# Motoroway drivers hogging lanes



## jiggyjaggy (May 27, 2004)

WHY OH WHY do people find it in them to hog the fast last when they are trundlling along at under 60mph?!!!? :evil:

And trucjk drivers...dont get me started on those Fcukers! This is a typical exmaple this morning. 3 trucks! Each in one lane on a busy part of the M4, hogging ALL lanes going UPHILL where it clearly states slow torries travellign up hill, so why the FCUK do truck/lorry drivers try and overtake going so slow uphill on a motorway!!!!!!! AHHHH!!!! :evil:










And one of them was texting while overtaking....DICK! And and he got pissed at me when I drove in front of him at 40mph... this ones for you matey :-*


----------



## ronin (Sep 6, 2003)

He was probably texting " some bloke in a TT behind me is taking pictures whilst driving".
Pot calling the kettle black..........


----------



## jiggyjaggy (May 27, 2004)

Fair do's but that is not something I have done before nor will prob do again, where as no doubt he does it all the time.

In fact yest I dunno if anyone drives along the M4 much, but a lorry had driven off the motorway into a ditch, taking with it half the trees in Berkshire, saw in the local news he was also texting....why do people do it?!?!? They dont realise until they might end up killing someone one day.

I did it once, cmon all of us prob have, but I have actively made myself leave the phone in my jacket on the back seat and use a voice activated dialing to actively stop myself. Think its a bout time all car companies got responsible and installed them as standard.


----------



## Ria_saini (Jan 6, 2006)

i thought lorries have to be in the first lane, by law


----------



## GW1970 (Jul 4, 2005)

See it all the time unfortunately, lorries should be given tax breaks/incentives to travel at night, which free up a lot of m-way space :?

Yer tax disc has fallen off the windscreen mate :wink:


----------



## Kell (May 28, 2002)

Ria_saini said:


> i thought lorries have to be in the first lane, by law


They're allowed in the first two, but they're certainly not allowed in the outside lane.

I think anything with more than six wheels is not allowed in the outside lane, so this may be OK as it's a big van.


----------



## jiggyjaggy (May 27, 2004)

Na its lodged in there cos I cant find the little rubber sticky bits! :lol:

Well I believe its the law that they are not allowed in the outside lane. But still thats ridiculous....If I have the gutts to take a pic behind me you would have seen the traffic backing up behind them.


----------



## Leg (Jan 11, 2006)

Kell said:


> Ria_saini said:
> 
> 
> > i thought lorries have to be in the first lane, by law
> ...


Up to 7.5 ton I think is allowed in the outside lane Kell, not 100% but I believe thats it.

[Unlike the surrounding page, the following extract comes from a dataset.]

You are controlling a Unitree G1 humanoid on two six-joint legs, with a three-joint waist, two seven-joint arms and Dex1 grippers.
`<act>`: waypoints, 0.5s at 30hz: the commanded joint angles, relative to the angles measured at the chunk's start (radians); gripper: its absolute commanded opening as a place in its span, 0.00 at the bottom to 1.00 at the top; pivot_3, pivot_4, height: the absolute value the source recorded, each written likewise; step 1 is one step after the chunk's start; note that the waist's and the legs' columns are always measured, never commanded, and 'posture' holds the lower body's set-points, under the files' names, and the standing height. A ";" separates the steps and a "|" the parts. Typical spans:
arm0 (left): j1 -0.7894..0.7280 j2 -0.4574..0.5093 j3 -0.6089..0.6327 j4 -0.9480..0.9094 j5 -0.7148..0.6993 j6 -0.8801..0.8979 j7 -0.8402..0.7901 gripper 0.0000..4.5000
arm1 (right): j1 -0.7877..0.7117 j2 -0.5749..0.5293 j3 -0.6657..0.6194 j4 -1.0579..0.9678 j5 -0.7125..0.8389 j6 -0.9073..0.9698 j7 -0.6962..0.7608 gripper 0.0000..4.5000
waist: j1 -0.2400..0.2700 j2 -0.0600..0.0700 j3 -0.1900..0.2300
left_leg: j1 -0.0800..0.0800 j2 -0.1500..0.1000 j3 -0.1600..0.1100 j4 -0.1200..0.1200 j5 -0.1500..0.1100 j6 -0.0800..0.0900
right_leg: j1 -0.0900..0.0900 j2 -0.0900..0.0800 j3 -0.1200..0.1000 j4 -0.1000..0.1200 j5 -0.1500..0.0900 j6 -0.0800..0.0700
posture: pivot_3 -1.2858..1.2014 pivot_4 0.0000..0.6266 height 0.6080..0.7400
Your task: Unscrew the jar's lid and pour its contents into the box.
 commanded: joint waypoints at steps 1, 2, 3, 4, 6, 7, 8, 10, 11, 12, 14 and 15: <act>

Worse than this is the silly [email protected] who sits in the middle lane when theres nothing in the left hand lane like they are allergic to that lane or something.

Compared to Europe British lane discipline is terrible.


----------



## GW1970 (Jul 4, 2005)

Leg said:


> Kell said:
> 
> 
> > Ria_saini said:
> ...


Ring the van's company (the one in the third lane) - Vastern timber and tell them how s/he's driving!


----------



## genocidalduck (May 19, 2005)

It's not lorries that i have a problem with.It's people in cars that can actually do 70mph that sit in the outside/middle lane doing 60 whilst they are not overtaking anything :x


----------



## raven (May 7, 2002)

At least these guys are trying to overtake. It's the cars that sit in the outer lanes despite nobody in the inner lanes that gets me.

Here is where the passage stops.